Brief: Lines with the string "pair" must each be copied from the listing.

====================

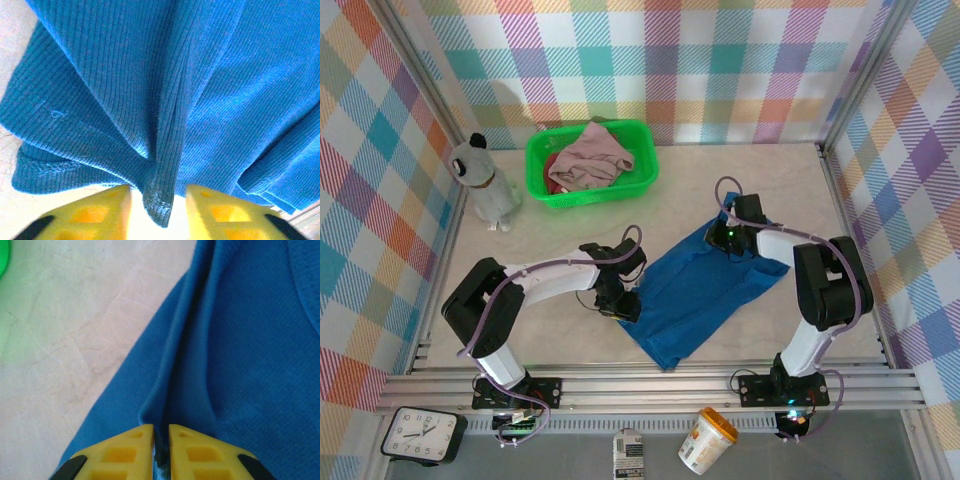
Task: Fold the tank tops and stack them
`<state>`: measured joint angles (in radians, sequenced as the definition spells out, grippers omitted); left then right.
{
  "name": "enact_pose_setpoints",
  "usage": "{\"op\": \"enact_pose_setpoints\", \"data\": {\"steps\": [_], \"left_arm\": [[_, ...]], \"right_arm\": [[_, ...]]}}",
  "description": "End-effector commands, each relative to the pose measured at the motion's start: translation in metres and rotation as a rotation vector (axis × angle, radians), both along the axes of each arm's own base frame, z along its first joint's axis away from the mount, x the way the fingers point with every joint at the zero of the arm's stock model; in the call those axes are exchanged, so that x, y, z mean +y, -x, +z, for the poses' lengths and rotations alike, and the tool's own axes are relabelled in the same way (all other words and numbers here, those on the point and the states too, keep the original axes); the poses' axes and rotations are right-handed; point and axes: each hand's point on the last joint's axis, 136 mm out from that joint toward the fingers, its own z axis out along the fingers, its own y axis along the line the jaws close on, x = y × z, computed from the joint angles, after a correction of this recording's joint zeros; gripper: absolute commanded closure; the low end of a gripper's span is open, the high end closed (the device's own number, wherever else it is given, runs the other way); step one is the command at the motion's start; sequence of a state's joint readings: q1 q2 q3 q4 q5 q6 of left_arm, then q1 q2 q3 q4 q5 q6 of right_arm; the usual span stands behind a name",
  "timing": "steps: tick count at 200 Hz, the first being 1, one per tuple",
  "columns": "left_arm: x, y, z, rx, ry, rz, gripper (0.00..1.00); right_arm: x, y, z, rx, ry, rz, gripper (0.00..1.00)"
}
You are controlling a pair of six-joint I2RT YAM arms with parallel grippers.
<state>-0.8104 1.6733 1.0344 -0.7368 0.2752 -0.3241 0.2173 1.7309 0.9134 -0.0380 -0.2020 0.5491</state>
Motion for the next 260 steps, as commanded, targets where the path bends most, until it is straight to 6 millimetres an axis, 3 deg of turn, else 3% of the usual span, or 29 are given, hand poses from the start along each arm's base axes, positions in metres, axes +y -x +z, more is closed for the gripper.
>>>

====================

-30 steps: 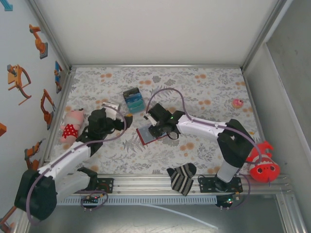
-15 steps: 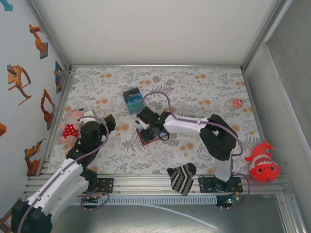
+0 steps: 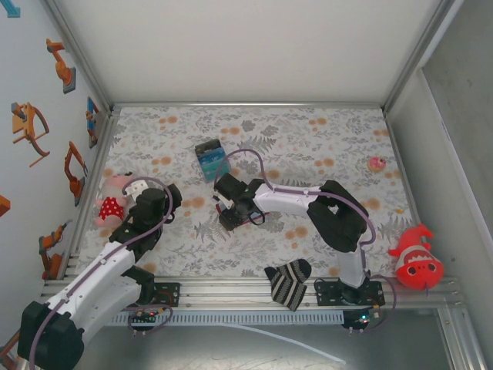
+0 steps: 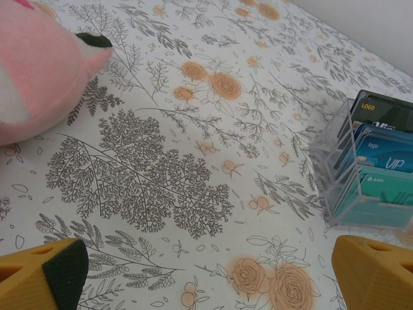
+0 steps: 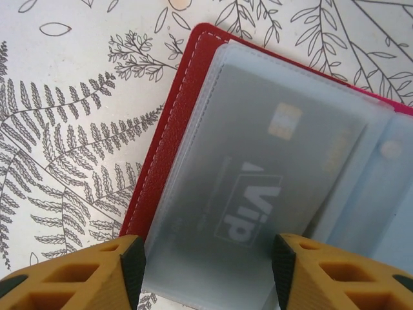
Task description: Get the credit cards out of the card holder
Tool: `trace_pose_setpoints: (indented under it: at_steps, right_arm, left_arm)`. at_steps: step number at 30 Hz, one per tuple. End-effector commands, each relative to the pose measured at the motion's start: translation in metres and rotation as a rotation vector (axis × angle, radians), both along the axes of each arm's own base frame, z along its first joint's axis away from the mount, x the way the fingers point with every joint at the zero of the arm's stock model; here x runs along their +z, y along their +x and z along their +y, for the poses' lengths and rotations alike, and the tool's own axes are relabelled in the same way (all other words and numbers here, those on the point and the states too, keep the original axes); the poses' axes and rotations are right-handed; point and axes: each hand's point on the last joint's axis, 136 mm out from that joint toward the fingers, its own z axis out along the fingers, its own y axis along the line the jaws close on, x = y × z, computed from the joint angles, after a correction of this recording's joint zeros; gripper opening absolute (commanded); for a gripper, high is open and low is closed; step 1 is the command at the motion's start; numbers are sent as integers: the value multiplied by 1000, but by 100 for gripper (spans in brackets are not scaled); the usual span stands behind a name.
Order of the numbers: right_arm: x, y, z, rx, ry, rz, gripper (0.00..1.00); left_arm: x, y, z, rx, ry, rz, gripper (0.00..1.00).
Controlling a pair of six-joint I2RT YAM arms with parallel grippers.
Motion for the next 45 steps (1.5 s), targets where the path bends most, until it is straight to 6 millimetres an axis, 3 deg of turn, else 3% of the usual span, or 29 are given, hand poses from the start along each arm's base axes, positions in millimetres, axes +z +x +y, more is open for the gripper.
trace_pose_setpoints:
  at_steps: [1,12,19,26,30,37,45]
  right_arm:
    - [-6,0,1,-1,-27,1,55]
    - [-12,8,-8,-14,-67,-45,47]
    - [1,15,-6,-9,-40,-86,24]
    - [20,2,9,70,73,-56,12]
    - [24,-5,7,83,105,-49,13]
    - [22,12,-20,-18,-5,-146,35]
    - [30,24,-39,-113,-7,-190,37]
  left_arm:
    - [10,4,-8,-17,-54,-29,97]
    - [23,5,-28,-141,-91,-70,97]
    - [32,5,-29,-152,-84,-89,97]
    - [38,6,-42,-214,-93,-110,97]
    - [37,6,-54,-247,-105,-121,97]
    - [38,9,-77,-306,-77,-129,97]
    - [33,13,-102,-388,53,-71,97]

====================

Reply:
You are controlling a pair of six-joint I2RT YAM arms with parallel grippers.
Controlling a pair of six-joint I2RT YAM arms with parallel grippers.

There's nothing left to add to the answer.